Guided Fly and Spey Fishing Trips for Steelhead and Brown Trout with
|Posted on May 1, 2017 at 2:30 PM|
Dr. Tim working a cutbank with a streamer
Well, was supposed to float the Catt a few days ago but the rain blew her out and the gentleman I was gonna fish with opted to reschedule. With my day free, took my dad out fishing. Was hoping to float the Allegheny but my dad needed to be back by mid-afternoon, so went to check out a new stream for wild browns! Knowing the size of the fish in the creek, we spent the day chucking streamers into the cutbanks and wood-clogged deep pools trying to move a few good fish.
It's surprising at just how big some of those fish can get in these smaller streams, and to emphasize this, the upper part of the creek, while generally only about a fly rod length wide, is classified as a trophy trout stretch, meaning plenty of fish in that 14-20" range. Anyways, we checked out the lower stretch first, and in the second pool, I lost a decent brown about 15" or so. Watched him come out and eat, but my set was sloppy. Had another fish follow a few pools later. My dad did just about the same. Streamer fishing small creeks in daylight is always challenging because generally the water is clear, and when the fish turn to follow the streamer, they usually see you if you're fishing upstream and stripping back down. If you fish downstream, then they generally see you working down into them. So it's kinda a catch 22 sort of thing. But it's a good way to get to know a stretch and figure out where the good fish hold, so you can come back at dusk and fish at night to them.

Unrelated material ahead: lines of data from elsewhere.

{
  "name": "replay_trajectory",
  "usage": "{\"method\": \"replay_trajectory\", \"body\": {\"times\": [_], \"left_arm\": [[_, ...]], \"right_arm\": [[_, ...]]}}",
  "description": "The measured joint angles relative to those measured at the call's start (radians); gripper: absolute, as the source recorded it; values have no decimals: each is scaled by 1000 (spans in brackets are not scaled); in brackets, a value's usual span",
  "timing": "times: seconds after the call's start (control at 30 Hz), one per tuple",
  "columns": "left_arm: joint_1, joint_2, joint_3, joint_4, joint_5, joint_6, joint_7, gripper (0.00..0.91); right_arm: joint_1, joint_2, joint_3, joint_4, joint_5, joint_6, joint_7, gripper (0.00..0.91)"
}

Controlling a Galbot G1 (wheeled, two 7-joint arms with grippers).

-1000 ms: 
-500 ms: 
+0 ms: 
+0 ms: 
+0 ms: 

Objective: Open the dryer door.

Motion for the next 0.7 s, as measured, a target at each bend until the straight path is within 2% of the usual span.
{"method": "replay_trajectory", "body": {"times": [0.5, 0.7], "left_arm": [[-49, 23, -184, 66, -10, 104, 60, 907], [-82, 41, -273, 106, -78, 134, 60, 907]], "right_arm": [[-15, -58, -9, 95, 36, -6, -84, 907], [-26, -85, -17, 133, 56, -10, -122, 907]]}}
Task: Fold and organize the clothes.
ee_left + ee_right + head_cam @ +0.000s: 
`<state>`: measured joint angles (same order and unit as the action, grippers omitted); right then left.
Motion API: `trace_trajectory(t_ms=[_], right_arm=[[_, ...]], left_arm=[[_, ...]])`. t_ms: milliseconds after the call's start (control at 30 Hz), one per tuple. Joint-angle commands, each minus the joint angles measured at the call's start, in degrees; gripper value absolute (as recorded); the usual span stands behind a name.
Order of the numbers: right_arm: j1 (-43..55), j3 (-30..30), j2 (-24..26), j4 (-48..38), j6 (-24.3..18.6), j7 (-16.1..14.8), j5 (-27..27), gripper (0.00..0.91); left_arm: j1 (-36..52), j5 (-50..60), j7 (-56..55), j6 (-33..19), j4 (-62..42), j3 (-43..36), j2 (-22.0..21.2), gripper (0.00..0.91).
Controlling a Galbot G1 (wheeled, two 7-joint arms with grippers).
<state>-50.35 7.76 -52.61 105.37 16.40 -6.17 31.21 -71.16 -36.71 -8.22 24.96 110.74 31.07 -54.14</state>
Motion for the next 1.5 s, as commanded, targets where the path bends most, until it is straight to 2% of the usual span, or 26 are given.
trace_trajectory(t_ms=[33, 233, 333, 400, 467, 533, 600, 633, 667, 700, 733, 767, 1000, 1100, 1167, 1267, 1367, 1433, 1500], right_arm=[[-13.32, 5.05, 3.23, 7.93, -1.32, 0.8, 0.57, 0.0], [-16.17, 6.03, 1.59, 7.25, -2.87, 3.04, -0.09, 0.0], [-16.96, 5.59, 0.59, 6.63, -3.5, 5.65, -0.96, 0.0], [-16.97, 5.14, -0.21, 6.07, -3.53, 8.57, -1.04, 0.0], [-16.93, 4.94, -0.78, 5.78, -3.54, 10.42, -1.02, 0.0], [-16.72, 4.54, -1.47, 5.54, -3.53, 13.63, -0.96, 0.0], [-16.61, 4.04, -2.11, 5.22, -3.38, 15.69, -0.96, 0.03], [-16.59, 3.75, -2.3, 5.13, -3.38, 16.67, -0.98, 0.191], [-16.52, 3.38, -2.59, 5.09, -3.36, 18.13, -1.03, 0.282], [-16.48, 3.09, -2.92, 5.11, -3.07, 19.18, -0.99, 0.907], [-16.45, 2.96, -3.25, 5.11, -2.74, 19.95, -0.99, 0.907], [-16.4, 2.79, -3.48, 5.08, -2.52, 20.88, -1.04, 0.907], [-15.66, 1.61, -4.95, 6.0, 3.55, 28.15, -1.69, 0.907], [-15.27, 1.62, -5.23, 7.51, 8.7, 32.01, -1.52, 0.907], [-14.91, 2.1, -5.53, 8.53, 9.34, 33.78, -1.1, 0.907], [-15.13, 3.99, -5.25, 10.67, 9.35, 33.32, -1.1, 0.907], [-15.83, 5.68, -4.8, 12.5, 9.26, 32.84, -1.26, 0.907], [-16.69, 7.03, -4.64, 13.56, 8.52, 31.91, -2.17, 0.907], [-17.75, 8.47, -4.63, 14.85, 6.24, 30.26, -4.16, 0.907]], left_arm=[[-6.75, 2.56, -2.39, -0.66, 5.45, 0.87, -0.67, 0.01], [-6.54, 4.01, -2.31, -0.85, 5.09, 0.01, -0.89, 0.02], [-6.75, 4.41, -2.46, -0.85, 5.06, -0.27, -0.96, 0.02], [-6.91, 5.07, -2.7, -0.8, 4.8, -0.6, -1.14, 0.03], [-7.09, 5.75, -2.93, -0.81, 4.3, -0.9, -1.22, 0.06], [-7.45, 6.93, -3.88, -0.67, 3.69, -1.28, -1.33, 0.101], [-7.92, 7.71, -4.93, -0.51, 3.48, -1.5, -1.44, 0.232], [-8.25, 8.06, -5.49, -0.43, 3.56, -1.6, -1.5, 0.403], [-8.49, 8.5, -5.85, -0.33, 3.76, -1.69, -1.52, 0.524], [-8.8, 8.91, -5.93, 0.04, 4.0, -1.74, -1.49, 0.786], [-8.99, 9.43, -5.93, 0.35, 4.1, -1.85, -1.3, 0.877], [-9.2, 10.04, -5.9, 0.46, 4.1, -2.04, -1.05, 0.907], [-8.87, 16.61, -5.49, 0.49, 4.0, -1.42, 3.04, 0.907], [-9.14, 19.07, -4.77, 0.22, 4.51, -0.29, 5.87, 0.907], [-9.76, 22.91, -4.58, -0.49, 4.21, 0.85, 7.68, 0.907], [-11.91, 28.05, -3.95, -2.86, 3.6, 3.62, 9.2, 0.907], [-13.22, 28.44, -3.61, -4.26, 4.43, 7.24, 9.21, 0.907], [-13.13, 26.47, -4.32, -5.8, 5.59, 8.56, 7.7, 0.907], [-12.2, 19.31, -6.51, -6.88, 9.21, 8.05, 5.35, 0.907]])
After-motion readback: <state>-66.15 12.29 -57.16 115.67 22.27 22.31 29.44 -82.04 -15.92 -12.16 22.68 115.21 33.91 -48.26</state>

After a couple hours we jumped up into the trophy trout water. And boy was that small water to say the least. But the first cast in the first pool had a really nice fish somewhere around 18" chase, but again dart away as soon as he saw me. I guess I could have kept a lower profile, but on exploratory trips the goal for small creek streamer fishing is to rule out the pools and runs that aren't holding fish big enough to eat a streamer, so that next time you can concentrate on the ones that do. To be sure, you will never get to know exactly where every streamer trout in a creek is, but these fish are resident fish meaning that where you find them is where they live. So try to focus on the long game, and not worry too much about instant rewards. All in all I was really impressed with the fish I saw coming to the streamer in daylight, and even missed a shot at a decent one. It was certainly a challenging fishery, but can't wait to make it back there to hit at dusk and over night. It even smelled a bit mousy over there...
Trophy trout boundary
Had a good fish follow from that log- skinny water!